__Task directions__
Starting with the line that contains "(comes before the" and stopping after the line that contains "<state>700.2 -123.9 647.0", return each line below exactly as written, with no others.

(Data extracted from a collection)
__________
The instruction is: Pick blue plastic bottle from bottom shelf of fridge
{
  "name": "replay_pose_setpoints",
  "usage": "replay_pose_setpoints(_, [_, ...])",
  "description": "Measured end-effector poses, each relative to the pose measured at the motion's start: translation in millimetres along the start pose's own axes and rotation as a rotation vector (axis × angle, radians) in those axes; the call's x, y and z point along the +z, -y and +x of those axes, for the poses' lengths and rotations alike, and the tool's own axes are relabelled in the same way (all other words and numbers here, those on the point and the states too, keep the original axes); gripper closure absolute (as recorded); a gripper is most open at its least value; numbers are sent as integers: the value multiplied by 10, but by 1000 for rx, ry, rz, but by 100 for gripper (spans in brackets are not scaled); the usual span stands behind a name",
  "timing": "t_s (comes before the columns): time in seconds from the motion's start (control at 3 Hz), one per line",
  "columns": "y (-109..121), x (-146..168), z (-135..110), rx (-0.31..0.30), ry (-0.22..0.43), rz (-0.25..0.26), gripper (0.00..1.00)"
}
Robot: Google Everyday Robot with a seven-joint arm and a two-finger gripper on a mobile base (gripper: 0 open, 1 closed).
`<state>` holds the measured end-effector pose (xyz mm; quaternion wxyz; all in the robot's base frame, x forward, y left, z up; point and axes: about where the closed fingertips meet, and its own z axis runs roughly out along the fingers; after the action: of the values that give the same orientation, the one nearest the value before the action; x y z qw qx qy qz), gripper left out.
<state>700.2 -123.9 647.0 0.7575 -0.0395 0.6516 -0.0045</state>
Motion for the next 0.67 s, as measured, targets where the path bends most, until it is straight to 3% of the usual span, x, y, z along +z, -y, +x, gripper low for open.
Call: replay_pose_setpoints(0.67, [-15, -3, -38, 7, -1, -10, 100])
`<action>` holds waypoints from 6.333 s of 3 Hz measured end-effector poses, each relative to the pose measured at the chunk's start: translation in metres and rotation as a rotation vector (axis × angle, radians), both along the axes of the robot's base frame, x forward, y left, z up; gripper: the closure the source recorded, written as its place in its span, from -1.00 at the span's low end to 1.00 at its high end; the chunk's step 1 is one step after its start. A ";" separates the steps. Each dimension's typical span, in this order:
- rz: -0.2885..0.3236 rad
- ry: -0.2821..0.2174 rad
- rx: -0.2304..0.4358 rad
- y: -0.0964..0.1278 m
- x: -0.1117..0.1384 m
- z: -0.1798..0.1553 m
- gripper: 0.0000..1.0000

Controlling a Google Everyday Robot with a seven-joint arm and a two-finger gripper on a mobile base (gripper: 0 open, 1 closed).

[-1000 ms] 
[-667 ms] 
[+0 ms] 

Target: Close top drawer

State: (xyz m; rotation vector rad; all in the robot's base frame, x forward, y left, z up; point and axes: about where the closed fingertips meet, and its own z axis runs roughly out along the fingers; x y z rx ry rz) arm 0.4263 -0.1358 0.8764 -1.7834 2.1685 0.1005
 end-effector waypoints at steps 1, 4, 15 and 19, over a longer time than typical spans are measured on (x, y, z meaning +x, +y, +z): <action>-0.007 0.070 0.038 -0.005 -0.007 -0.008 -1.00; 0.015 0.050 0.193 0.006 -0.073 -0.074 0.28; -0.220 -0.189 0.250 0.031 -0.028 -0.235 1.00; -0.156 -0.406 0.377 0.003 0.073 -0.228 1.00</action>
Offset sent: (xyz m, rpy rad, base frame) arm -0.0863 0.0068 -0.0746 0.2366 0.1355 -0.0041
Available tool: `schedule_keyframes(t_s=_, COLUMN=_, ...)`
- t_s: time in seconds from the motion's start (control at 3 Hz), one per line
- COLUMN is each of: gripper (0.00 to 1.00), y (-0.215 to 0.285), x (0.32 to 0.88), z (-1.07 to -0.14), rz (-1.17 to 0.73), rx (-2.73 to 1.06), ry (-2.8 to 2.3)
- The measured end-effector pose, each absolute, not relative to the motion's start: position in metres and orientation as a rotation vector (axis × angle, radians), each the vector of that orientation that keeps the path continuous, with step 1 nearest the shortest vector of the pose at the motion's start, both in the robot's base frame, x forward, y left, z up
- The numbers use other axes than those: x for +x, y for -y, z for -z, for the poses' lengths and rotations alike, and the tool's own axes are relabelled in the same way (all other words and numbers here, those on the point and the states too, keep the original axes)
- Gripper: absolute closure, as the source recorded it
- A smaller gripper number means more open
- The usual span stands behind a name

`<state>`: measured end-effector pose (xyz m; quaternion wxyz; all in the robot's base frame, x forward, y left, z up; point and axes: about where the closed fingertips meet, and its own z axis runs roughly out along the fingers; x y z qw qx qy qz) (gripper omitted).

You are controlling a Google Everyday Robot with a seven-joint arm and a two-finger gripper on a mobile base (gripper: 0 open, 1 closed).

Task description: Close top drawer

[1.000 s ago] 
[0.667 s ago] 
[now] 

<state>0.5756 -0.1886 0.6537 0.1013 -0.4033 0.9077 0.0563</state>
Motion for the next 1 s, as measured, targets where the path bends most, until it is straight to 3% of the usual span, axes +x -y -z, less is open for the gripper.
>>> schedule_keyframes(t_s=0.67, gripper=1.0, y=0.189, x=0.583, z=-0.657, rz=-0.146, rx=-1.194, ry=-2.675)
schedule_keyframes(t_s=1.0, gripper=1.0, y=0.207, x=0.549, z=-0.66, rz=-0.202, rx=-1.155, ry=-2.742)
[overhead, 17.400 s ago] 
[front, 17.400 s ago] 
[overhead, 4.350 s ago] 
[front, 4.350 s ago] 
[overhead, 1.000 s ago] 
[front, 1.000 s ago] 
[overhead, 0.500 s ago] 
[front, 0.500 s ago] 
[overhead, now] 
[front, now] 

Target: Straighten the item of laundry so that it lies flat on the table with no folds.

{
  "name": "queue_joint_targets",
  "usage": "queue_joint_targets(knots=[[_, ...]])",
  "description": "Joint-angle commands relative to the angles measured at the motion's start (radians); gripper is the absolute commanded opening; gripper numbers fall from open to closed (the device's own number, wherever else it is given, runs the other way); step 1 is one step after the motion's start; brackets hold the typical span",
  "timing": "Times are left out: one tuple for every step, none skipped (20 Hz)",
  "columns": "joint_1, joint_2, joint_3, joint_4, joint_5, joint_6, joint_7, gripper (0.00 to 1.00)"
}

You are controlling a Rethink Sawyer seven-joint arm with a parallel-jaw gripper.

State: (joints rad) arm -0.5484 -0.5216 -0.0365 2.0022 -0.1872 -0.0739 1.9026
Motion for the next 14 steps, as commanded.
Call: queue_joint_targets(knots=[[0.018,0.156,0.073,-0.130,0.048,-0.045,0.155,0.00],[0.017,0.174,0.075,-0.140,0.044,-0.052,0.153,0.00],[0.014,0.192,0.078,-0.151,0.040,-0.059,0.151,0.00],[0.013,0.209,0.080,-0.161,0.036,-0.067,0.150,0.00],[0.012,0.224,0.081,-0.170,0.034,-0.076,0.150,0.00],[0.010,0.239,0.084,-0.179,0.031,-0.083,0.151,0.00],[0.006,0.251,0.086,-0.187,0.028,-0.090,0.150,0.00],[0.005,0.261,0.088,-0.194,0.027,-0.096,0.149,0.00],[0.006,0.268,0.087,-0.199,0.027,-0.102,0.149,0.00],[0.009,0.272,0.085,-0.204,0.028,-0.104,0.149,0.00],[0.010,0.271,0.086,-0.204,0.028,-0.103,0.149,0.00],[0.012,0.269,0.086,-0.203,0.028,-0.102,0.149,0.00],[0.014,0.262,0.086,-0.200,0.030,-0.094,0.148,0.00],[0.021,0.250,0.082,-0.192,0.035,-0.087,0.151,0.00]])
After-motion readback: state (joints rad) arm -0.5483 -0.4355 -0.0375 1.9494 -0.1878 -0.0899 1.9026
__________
__Answer__
  "timing": "t_s (comes before the columns): time in seconds from the motion's start (control at 3 Hz), one per line",
  "columns": "y (-109..121), x (-146..168), z (-135..110), rx (-0.31..0.30), ry (-0.22..0.43), rz (-0.25..0.26), gripper (0.00..1.00)"
}
Robot: Google Everyday Robot with a seven-joint arm and a two-finger gripper on a mobile base (gripper: 0 open, 1 closed).
`<state>` holds the measured end-effector pose (xyz mm; quaternion wxyz; all in the robot's base frame, x forward, y left, z up; point and axes: about where the closed fingertips meet, and its own z axis runs roughly out along the fingers; after the action: of the values that give the same orientation, the one nearest the value before the action; x y z qw qx qy qz), gripper left out.
<state>700.2 -123.9 647.0 0.7575 -0.0395 0.6516 -0.0045</state>

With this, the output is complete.